◆ **TASK STATEMENT**:
Please output the data below exactly as given, starting at its first line and stopping after the line that contains "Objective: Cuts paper".

◆ **DATA PROVIDED**:
*-*-*
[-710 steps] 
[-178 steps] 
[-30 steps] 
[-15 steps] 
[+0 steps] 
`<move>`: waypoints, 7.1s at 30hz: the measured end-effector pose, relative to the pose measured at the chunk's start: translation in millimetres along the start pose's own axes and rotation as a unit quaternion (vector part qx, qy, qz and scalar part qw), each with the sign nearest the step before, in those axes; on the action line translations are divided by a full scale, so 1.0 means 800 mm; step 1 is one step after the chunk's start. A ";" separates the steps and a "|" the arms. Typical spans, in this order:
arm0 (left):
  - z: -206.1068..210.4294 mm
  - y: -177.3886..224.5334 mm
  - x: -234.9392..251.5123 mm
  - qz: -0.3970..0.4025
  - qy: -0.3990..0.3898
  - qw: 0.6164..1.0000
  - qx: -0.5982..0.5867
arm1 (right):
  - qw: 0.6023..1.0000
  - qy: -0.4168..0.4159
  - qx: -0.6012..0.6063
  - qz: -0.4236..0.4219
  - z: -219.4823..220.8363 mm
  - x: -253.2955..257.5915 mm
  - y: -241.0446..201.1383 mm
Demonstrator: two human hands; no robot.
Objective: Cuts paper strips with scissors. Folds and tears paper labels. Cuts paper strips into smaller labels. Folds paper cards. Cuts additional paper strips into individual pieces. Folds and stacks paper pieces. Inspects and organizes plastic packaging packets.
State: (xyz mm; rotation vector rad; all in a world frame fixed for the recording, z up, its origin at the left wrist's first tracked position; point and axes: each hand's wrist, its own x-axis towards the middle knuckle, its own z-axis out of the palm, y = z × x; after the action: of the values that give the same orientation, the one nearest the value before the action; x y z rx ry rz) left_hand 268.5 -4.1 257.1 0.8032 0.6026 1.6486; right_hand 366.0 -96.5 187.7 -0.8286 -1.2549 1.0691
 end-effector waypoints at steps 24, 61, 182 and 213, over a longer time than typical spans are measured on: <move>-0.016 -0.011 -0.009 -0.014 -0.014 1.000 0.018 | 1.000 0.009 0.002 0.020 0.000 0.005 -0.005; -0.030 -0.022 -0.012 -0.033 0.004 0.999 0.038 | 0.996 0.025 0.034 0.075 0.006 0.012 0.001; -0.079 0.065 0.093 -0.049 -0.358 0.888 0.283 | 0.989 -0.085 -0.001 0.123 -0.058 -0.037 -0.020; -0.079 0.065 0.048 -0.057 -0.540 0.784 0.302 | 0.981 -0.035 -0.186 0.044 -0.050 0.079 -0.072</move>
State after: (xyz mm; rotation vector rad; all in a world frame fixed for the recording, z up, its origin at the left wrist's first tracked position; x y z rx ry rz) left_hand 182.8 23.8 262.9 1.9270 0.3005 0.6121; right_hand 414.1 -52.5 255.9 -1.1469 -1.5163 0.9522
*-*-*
◆ **REPLY**:
[-710 steps] 
[-178 steps] 
[-30 steps] 
[-15 steps] 
[+0 steps] 
`<move>`: waypoints, 7.1s at 30hz: the measured end-effector pose, relative to the pose measured at the chunk's start: translation in millimetres along the start pose's own axes and rotation as a unit quaternion (vector part qx, qy, qz and scalar part qw), each with the sign nearest the step before, in those axes; on the action line translations are divided by a full scale, so 1.0 means 800 mm; step 1 is one step after the chunk's start. A ";" separates the steps and a "|" the arms. Typical spans, in this order:
arm0 (left):
  - z: -206.1068..210.4294 mm
  - y: -177.3886..224.5334 mm
  - x: -234.9392..251.5123 mm
  - qz: -0.3970..0.4025
  - qy: -0.3990..0.3898
  - qw: 0.6164..1.0000
  - qx: -0.5982..0.5867
arm1 (right):
  - qw: 0.6023..1.0000
  - qy: -0.4168..0.4159
  - qx: -0.6012..0.6063
  - qz: -0.4236..0.4219
  - z: -219.4823..220.8363 mm
  - x: -253.2955..257.5915 mm
  - y: -241.0446..201.1383 mm
Demonstrator: two human hands; no robot.
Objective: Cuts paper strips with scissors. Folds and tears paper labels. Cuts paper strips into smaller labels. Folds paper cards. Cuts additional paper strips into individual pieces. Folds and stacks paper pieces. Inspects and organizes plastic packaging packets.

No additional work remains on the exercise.